Hoje um dos principais desafios do CMS, além de se manter funcionando, é incentivar os sindicatos e os sindicalistas a organizarem seus arquivos e trabalharem no resgate de suas histórias. Há muita documentação espalhada pelos sindicatos, em posse de diretores que gostam do tema e guardam documentos, nas imprensas sindicais, nas secretarias, etc. Mas o ideal é que ela esteja organizada em uma instituição que pode dar o devido tratamento e disponibilizá-la para consulta da sociedade.
Como é estar à frente do Centro de Memória Sindical em um mundo de informação instantânea, onde a informação imediata – em grande parte superficial e até mesmo falsa – dominou o modo de transmissão de conhecimento?

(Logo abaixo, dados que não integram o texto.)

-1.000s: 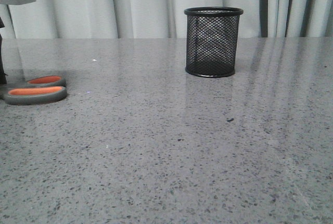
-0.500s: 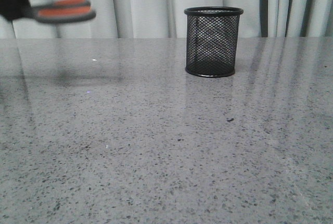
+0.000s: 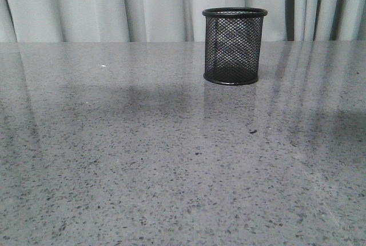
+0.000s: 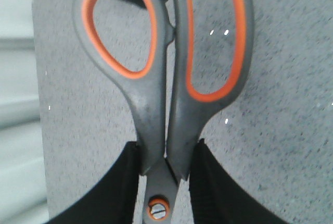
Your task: Put scissors into bucket
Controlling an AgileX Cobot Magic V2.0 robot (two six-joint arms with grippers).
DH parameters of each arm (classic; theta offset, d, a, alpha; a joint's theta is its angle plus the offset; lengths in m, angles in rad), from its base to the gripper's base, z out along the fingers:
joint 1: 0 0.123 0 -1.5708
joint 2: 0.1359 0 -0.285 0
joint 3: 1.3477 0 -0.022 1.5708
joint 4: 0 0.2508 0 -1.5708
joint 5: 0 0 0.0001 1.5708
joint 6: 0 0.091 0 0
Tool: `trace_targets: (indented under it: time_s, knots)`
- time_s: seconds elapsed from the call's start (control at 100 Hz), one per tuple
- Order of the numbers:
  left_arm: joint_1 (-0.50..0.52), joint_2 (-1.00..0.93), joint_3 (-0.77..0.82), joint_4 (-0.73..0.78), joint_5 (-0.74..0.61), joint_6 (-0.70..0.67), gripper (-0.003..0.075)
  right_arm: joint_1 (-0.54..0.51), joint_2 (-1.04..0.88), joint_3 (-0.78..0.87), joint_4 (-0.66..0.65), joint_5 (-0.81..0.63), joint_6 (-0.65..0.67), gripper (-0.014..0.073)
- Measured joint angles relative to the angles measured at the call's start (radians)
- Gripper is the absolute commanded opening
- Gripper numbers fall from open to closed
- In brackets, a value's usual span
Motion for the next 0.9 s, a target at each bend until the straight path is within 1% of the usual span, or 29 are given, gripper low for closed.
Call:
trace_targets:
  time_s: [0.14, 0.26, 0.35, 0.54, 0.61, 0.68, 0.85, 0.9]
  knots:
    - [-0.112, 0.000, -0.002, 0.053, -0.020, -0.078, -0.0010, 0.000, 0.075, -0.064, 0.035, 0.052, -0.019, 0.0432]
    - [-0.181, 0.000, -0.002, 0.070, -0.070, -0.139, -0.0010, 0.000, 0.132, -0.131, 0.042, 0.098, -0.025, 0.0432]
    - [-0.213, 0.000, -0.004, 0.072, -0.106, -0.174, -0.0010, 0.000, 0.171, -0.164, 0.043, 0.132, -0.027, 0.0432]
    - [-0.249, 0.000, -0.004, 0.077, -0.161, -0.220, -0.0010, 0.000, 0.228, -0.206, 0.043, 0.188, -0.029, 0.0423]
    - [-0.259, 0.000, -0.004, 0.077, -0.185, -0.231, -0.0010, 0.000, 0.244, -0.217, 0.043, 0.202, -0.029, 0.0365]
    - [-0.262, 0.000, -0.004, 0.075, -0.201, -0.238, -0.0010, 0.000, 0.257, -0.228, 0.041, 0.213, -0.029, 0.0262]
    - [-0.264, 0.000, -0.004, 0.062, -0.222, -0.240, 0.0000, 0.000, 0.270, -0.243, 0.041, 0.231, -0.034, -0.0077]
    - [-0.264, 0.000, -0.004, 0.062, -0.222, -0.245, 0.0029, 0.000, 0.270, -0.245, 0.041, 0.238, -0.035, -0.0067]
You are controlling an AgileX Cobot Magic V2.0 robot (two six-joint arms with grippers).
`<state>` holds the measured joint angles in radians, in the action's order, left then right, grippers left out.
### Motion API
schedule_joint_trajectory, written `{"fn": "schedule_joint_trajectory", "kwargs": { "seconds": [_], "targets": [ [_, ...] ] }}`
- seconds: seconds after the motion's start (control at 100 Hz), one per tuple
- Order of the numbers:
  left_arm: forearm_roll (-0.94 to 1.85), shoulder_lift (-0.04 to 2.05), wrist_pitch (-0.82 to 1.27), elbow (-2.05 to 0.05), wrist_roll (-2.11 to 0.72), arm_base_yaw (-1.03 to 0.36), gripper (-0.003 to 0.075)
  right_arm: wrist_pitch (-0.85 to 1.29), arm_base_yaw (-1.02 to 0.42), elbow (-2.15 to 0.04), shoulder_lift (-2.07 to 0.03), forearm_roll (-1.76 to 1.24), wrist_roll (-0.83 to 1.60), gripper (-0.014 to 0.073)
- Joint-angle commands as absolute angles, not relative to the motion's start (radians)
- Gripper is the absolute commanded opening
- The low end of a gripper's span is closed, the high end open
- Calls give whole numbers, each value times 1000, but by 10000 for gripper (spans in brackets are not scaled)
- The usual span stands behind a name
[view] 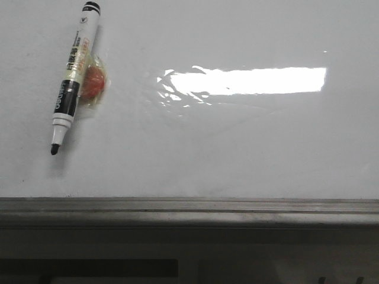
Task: Write number 6 on whiteboard
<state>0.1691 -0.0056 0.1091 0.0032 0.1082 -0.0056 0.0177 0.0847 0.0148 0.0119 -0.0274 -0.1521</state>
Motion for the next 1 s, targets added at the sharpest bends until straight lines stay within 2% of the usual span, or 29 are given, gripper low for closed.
{"fn": "schedule_joint_trajectory", "kwargs": {
  "seconds": [0.0, 0.1, 0.15, 0.18, 0.28, 0.42, 0.54, 0.73, 0.78, 0.83, 0.95, 0.99],
  "targets": [
    [194, -36, 15, 36, 113, -2, -19, -67, 90, 39, 30, -36, -150, -64],
    [171, -36, 34, 29, 110, -2, -19, -34, 90, 39, 30, -29, -147, -64],
    [159, -36, 123, 4, 109, -2, -19, -34, 90, 35, 30, -29, -147, -64],
    [159, -35, 198, -28, 109, -2, -19, -31, 90, 28, 29, -29, -147, -64],
    [179, 5, 256, -132, 103, -18, -19, 31, 90, -17, 12, -29, -147, -64],
    [114, 131, 358, -315, -82, -41, -19, 120, 90, -97, -57, -17, -147, -64],
    [103, 257, 367, -394, -104, -43, -19, 279, 90, -200, -132, -13, -147, -64],
    [174, 353, 362, -403, -102, -52, -13, 328, 90, -264, -173, -10, -147, -64],
    [214, 357, 362, -403, -102, -54, 20, 330, 88, -264, -173, -9, -147, -64],
    [251, 357, 362, -403, -102, -54, 86, 350, 83, -262, -173, -9, -147, -64],
    [287, 357, 303, -403, -102, -54, 351, 371, 79, -262, -173, -9, -147, -64],
    [287, 357, 280, -401, -102, -54, 409, 371, 77, -262, -171, -9, -147, -64]
  ]
}}
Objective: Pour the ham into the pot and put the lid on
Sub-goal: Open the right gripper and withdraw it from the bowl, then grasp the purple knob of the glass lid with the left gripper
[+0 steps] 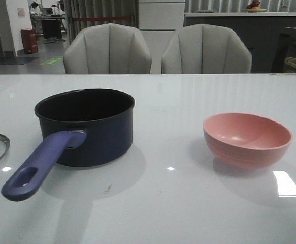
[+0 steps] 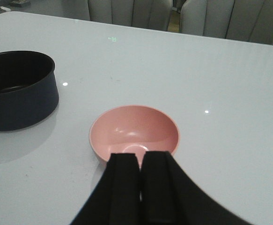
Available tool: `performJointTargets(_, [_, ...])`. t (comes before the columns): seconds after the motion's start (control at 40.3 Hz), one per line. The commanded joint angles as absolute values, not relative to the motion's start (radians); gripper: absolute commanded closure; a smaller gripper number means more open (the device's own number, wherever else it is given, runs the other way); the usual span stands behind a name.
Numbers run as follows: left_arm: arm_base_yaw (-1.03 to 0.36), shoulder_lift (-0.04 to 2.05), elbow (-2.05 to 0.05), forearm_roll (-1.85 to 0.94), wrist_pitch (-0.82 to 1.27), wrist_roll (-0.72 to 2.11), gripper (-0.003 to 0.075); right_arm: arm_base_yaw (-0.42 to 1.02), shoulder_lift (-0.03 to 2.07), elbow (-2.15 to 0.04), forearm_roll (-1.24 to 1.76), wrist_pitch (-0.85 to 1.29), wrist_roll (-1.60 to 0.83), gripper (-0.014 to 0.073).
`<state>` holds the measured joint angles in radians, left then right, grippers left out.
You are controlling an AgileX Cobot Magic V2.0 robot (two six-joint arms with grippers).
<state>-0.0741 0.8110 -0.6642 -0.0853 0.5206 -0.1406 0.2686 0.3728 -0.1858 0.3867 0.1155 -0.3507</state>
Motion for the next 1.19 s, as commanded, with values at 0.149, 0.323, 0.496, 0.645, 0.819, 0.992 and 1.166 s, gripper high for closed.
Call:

É verdade que às vezes é frustrante realizar trabalhos tão minuciosos e com conteúdos inéditos ou raros e não ter o retorno massivo dos padrões das mídias sociais. Mas, como já falamos aqui, convivemos com esse problema da precariedade da educação e da cultura em nosso país. Entrei no Centro, em 2010, com esta consciência.
Tanto que quando o Milton Cavalo me chamou ele deixou claro que a situação do arquivo era de quase abandono e que sua intenção era fazer uma força tarefa para revitaliza-lo. Crescemos muito desde então. Penso que quem trabalha com objetos que fogem a lógica do imediatismo e da superficialidade, tem consciência de que a resistência à alienação faz parte do dia a dia.
Fonte:Brasil 247, 24 de novembro de 2017.